### [WHAT YOU SHOULD DO]
Where does the string "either" appear in the records? Copy every line that contains it.

DATA LISTING below:

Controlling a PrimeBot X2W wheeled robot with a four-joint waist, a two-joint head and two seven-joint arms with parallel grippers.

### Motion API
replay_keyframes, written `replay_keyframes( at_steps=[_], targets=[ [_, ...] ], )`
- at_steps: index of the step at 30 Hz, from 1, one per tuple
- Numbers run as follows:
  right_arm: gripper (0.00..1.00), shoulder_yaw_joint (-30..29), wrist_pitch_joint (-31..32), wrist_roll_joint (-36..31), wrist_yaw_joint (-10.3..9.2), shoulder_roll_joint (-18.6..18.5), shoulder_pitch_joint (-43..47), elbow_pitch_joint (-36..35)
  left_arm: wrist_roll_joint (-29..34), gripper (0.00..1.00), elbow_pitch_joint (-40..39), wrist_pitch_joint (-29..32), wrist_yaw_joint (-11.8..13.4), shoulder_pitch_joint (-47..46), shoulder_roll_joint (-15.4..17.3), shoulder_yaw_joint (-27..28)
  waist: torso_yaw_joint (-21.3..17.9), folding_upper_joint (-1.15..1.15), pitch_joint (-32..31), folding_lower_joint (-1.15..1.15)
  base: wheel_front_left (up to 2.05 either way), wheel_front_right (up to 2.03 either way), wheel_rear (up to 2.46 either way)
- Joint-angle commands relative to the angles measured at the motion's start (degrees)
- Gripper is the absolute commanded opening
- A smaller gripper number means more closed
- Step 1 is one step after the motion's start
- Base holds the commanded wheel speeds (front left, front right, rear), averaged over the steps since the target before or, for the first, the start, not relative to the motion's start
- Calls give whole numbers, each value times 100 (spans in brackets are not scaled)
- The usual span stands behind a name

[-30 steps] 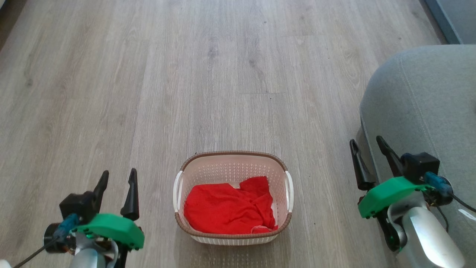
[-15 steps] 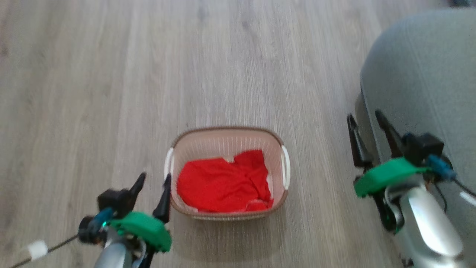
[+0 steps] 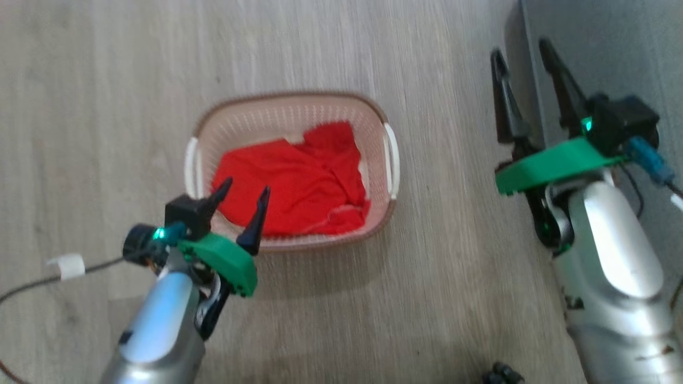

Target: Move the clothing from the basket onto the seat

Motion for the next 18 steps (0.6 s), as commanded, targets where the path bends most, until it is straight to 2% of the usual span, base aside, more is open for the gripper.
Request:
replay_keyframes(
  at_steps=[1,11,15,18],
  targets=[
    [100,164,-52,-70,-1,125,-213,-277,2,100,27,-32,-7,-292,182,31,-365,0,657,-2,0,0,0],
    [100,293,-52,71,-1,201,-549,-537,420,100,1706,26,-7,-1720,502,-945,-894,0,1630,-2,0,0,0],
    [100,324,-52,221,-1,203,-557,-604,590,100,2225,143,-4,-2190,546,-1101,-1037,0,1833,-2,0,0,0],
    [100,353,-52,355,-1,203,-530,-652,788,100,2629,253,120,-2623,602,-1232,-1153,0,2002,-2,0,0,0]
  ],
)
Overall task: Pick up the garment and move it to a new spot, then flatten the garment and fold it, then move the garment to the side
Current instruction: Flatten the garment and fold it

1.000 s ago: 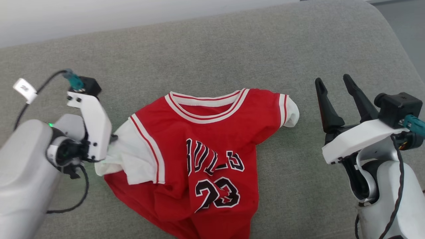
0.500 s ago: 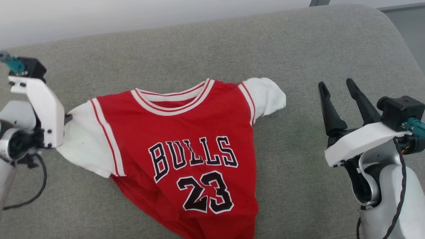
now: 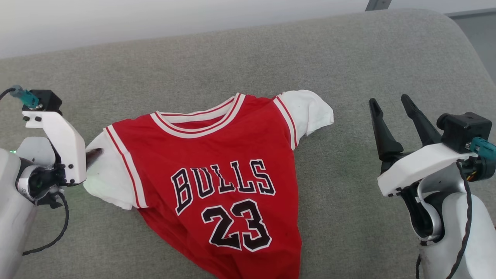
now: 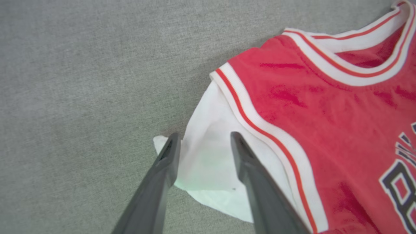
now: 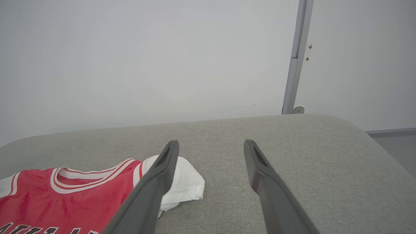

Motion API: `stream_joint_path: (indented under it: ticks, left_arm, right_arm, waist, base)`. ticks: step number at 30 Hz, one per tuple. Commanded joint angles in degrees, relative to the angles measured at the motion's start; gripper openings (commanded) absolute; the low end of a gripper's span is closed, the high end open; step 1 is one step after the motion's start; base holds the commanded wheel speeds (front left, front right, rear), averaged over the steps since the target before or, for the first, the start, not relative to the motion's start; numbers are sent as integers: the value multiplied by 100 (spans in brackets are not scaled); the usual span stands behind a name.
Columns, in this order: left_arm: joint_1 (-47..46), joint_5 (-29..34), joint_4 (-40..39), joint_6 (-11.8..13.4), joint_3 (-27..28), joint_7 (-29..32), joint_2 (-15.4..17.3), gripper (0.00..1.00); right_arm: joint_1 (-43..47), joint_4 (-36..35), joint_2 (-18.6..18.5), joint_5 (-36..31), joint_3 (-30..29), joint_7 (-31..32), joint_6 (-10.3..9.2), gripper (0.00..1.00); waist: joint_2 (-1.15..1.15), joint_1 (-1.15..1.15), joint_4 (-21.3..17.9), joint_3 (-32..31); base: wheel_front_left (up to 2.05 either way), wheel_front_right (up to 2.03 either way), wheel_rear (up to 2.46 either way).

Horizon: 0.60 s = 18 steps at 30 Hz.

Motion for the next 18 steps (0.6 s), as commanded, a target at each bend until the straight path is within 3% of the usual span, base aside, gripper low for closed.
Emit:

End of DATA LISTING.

### [RESPONSE TO THE EXERCISE]
  base: wheel_front_left (up to 2.05 either way), wheel_front_right (up to 2.03 either way), wheel_rear (up to 2.46 either way)
Columns, in this order: left_arm: joint_1 (-47..46), joint_5 (-29..34), joint_4 (-40..39), joint_6 (-11.8..13.4), joint_3 (-27..28), joint_7 (-29..32), joint_2 (-15.4..17.3), gripper (0.00..1.00); right_arm: joint_1 (-43..47), joint_4 (-36..35), joint_2 (-18.6..18.5), joint_5 (-36..31), joint_3 (-30..29), joint_7 (-31..32), joint_6 (-10.3..9.2), gripper (0.00..1.00); waist: joint_2 (-1.15..1.15), joint_1 (-1.15..1.15), joint_4 (-21.3..17.9), joint_3 (-32..31); base: wheel_front_left (up to 2.05 either way), wheel_front_right (up to 2.03 either way), wheel_rear (up to 2.46 either way).

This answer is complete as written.